We provide the first nearly-linear time algorithm for approximating $\ell_{q \rightarrow p}$-norms of non-negative matrices, for $q \geq p \geq 1$. Our algorithm returns a $(1-\varepsilon)$-approximation to the matrix norm in time $\widetilde{O}\left(\frac{1}{q \varepsilon} \cdot \text{nnz}(\boldsymbol{\mathit{A}})\right)$, where $\boldsymbol{\mathit{A}}$ is the input matrix, and improves upon the previous state of the art, which either proved convergence only in the limit [Boyd '74], or had very high polynomial running times [Bhaskara-Vijayraghavan, SODA '11]. Our algorithm is extremely simple, and is largely inspired from the coordinate-scaling approach used for positive linear program solvers.
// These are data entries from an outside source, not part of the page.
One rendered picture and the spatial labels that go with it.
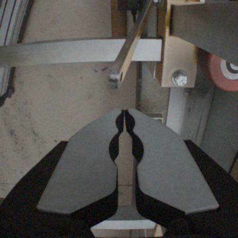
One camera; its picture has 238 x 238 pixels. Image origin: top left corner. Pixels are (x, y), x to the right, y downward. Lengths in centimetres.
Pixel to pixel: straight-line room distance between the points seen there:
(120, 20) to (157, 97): 65
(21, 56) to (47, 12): 91
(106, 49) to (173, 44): 9
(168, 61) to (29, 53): 19
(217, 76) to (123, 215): 25
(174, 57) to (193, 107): 36
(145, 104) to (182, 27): 29
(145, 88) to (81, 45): 23
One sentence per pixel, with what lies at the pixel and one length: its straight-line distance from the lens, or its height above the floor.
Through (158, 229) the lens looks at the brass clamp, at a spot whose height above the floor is 97.
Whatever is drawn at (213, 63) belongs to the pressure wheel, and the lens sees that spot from 24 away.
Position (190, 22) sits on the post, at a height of 94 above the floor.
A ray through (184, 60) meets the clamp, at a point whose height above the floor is 87.
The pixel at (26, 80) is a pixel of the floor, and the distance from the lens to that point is 133.
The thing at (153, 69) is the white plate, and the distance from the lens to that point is 34.
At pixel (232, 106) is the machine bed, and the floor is 72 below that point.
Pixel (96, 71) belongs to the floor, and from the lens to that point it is 117.
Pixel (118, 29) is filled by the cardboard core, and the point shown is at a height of 8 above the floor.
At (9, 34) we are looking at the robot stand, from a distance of 104.
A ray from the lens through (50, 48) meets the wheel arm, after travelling 28.
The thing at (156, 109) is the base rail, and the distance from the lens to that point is 48.
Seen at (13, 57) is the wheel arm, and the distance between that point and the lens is 30.
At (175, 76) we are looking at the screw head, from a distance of 26.
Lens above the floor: 112
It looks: 59 degrees down
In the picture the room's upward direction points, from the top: 178 degrees counter-clockwise
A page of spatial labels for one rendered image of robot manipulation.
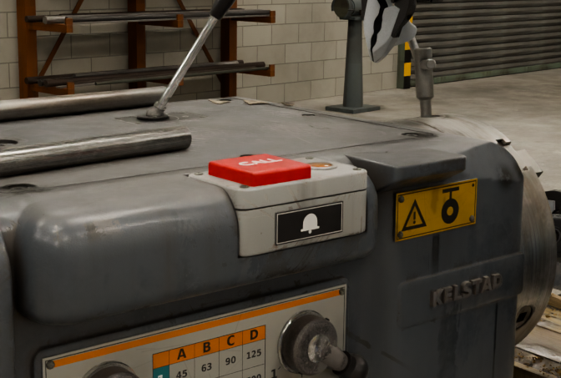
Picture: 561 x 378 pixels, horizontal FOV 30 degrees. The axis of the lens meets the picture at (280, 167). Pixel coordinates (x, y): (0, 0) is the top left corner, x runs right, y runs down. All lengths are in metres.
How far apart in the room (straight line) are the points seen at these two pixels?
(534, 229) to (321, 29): 9.90
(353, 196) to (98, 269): 0.24
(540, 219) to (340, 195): 0.45
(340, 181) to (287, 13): 9.86
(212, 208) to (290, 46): 9.98
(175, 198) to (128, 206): 0.04
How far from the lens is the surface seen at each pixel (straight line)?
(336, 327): 0.93
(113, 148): 0.89
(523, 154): 1.32
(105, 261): 0.73
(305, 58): 10.92
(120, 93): 1.20
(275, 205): 0.80
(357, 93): 10.19
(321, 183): 0.83
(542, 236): 1.25
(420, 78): 1.31
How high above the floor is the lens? 1.42
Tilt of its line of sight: 11 degrees down
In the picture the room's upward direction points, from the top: 1 degrees clockwise
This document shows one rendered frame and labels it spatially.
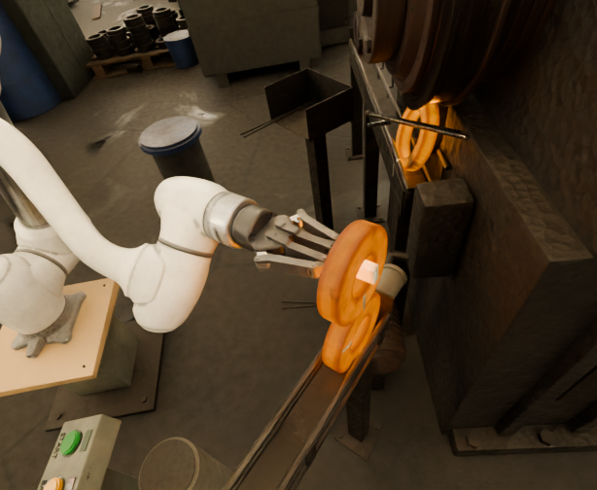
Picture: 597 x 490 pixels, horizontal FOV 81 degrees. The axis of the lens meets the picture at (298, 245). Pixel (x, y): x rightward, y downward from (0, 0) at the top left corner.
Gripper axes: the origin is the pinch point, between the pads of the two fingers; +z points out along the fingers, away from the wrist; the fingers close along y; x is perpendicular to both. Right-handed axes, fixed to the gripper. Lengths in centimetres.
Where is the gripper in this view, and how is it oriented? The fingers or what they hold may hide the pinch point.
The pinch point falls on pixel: (353, 265)
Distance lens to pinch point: 50.3
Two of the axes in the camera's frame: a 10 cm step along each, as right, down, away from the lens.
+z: 8.1, 3.1, -5.0
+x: -1.7, -6.8, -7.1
We note that our algorithm can readily be used in the [Englert-R\"{a}cke, FOCS '09] to improve the running time of constructing $O(\log n)$-competitive $\ell_p$-oblivious routings. We thus complement this result with a simple cutting-plane based scheme for computing $\textit{optimal}$ oblivious routings in graphs with respect to any monotone norm. Combined with state of the art cutting-plane solvers, this scheme runs in time $\widetilde{O}(n^6 m^3)$, which is significantly faster than the one based on Englert-R\"{a}cke, and generalizes the $\ell_\infty$ routing algorithm of [Azar-Cohen-Fiat-Kaplan-R\"acke, STOC '03].